Договариваемся, что у торцевой стены прощаемся и синхронно прыгаем через лужи.
Лиза сопит, я наблюдаю.
— Я думаю, что с детьми нужно договариваться. И ещё думаю, их нельзя ругать, чтобы заслужить уважение. Страх, конечно, мотивирует, но он не поможет зародить любовь в детском сердечке.
Вникаю далеко не сразу. Сначала вовсе не понимаю, к чему это звучит.
— Спасибо. Дальше я сама. И, пожалуйста, если можно, не надо меня искать.
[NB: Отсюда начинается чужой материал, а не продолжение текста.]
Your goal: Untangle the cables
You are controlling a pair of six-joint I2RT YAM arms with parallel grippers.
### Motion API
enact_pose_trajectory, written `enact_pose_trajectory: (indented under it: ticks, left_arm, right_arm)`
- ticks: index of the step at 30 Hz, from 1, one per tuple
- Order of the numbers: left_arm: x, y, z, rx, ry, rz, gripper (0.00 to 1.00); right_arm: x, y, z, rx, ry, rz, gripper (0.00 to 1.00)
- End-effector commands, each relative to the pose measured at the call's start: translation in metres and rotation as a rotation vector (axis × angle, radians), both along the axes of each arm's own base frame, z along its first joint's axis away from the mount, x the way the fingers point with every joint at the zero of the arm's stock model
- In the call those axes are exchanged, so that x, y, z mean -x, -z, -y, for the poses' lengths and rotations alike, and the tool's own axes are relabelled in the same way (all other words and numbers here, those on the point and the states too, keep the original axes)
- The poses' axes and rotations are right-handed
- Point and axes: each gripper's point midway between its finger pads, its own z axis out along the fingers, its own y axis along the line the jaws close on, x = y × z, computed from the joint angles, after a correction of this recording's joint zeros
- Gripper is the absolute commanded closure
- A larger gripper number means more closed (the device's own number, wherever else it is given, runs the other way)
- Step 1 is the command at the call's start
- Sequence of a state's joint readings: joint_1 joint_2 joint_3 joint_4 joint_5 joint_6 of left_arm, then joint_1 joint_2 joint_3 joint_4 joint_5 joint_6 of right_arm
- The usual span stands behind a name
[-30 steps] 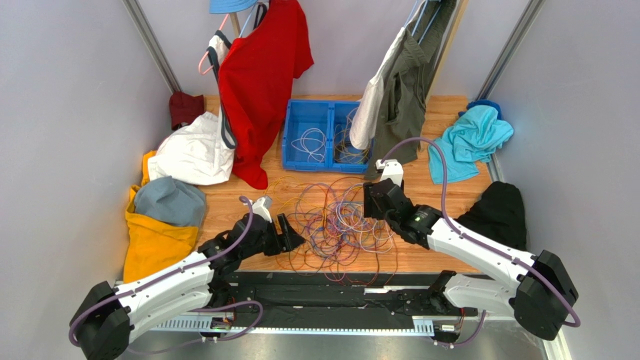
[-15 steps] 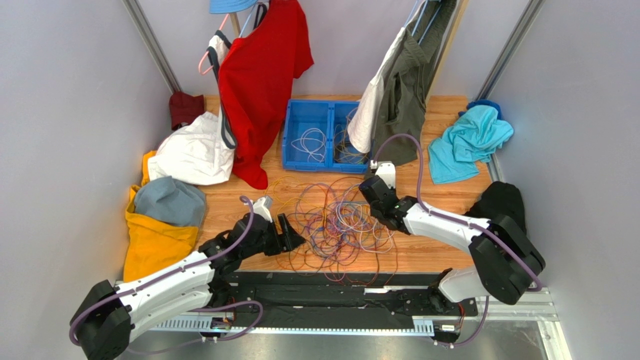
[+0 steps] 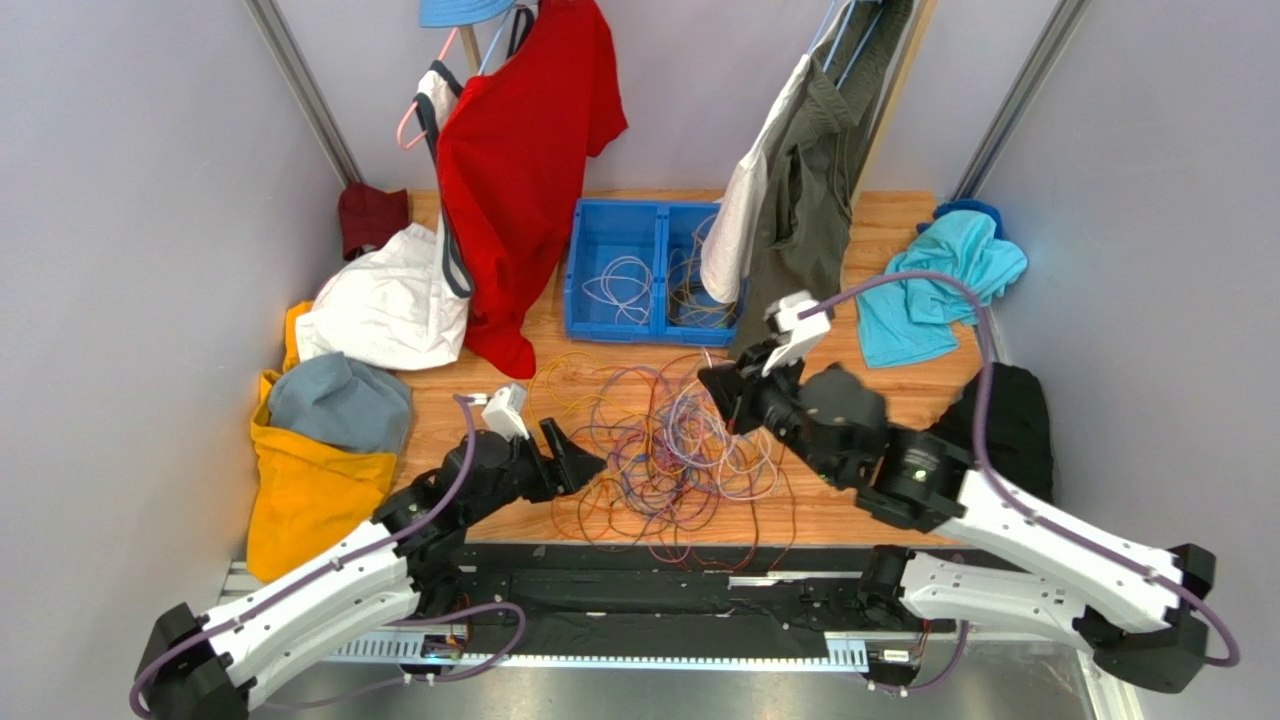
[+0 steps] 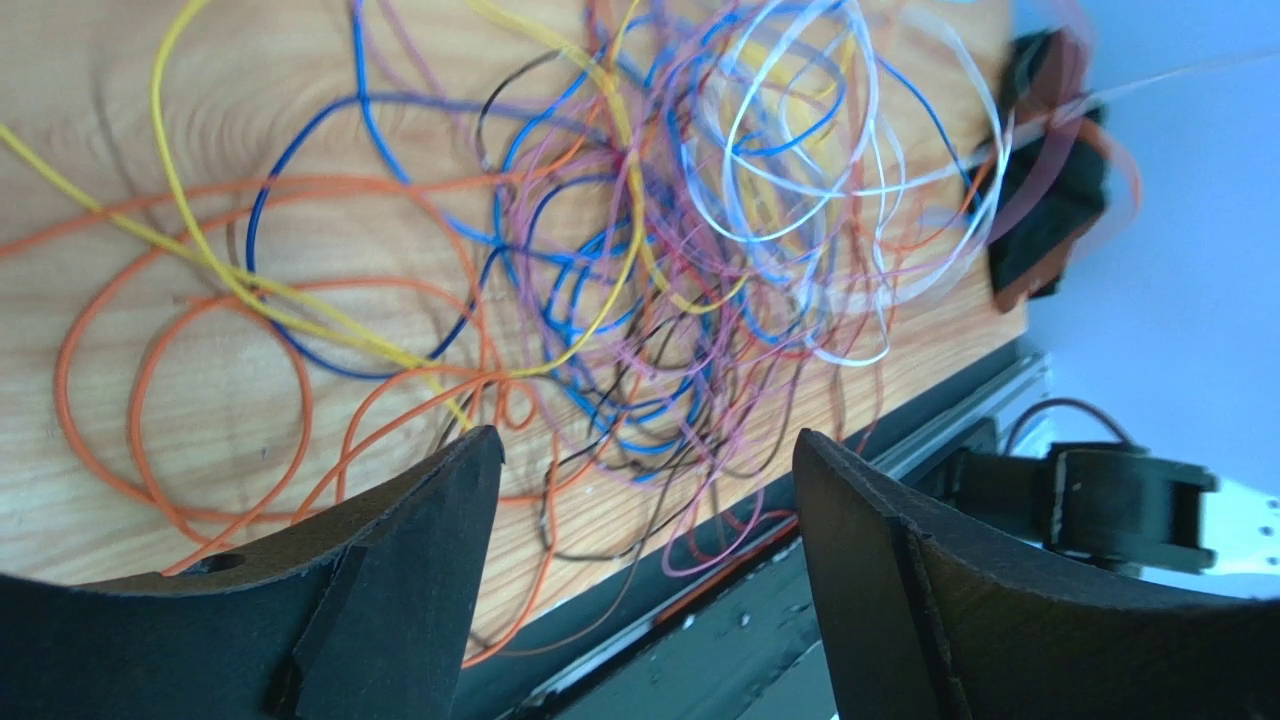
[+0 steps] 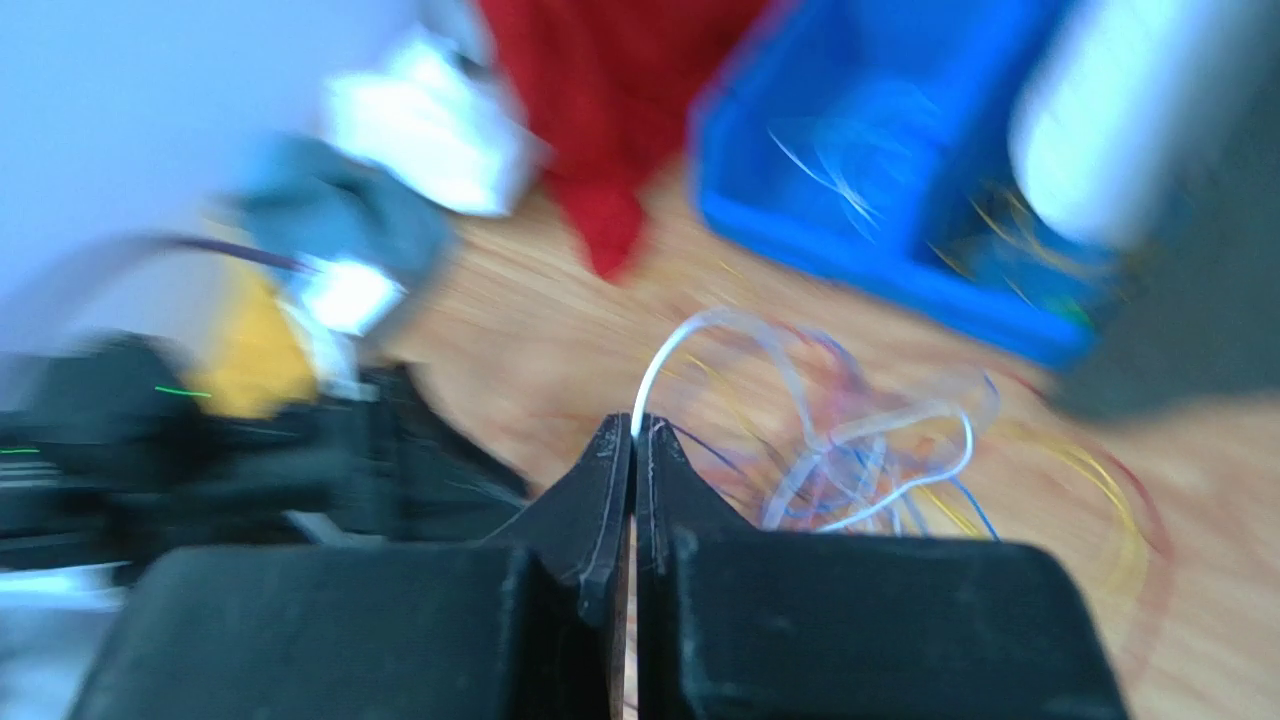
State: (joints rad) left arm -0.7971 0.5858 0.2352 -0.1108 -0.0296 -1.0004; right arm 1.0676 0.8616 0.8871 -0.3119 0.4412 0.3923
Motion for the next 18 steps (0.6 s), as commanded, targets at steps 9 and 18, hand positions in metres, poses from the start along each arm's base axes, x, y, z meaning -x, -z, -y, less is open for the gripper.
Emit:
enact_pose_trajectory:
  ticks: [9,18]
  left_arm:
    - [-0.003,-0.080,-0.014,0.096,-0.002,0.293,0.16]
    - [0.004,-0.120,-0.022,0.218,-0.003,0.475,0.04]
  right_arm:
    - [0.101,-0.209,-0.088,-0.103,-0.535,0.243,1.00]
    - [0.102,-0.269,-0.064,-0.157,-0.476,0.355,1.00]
Мне нужна эта работа…
Худенькая фигурка уже скрылась в тёмной парадке, а я перекатываюсь с пятки на носок, ища отгадку на брошенную фразу. Работе вроде не мешал. Что она имела в виду?
Идеально было бы спросить, но способов связи (официальных, естественно) у нас с Лизой нет. Зато есть другие связи.
В приложении такси меняю адрес ресторана на адрес Алиевой. Тачку заберу потом, сейчас есть дело поважнее.
Глава 21
POV Захар Одинцов.
Сабина открывает дверь после короткого звонка и складывает на груди руки, отчего короткий халат, накинутый на голое тело, приподнимается ещё выше. Стройные загорелые ноги приковывают мой взгляд, и я сглатываю, когда Алиева специально трёт одной ступнёй вторую.
— Я тебя не ждала, — тянет вместо приветствия.
А я тяну её в прихожую, наступая. Захлопываю дверь и тут же прижимаю Сабину к стене, не давая ей возможности отступления.
— И я не ждал. Как видишь, я здесь.
Она смеётся, запрокинув голову, а я прикрываю глаза, потому что её смех чересчур громкий.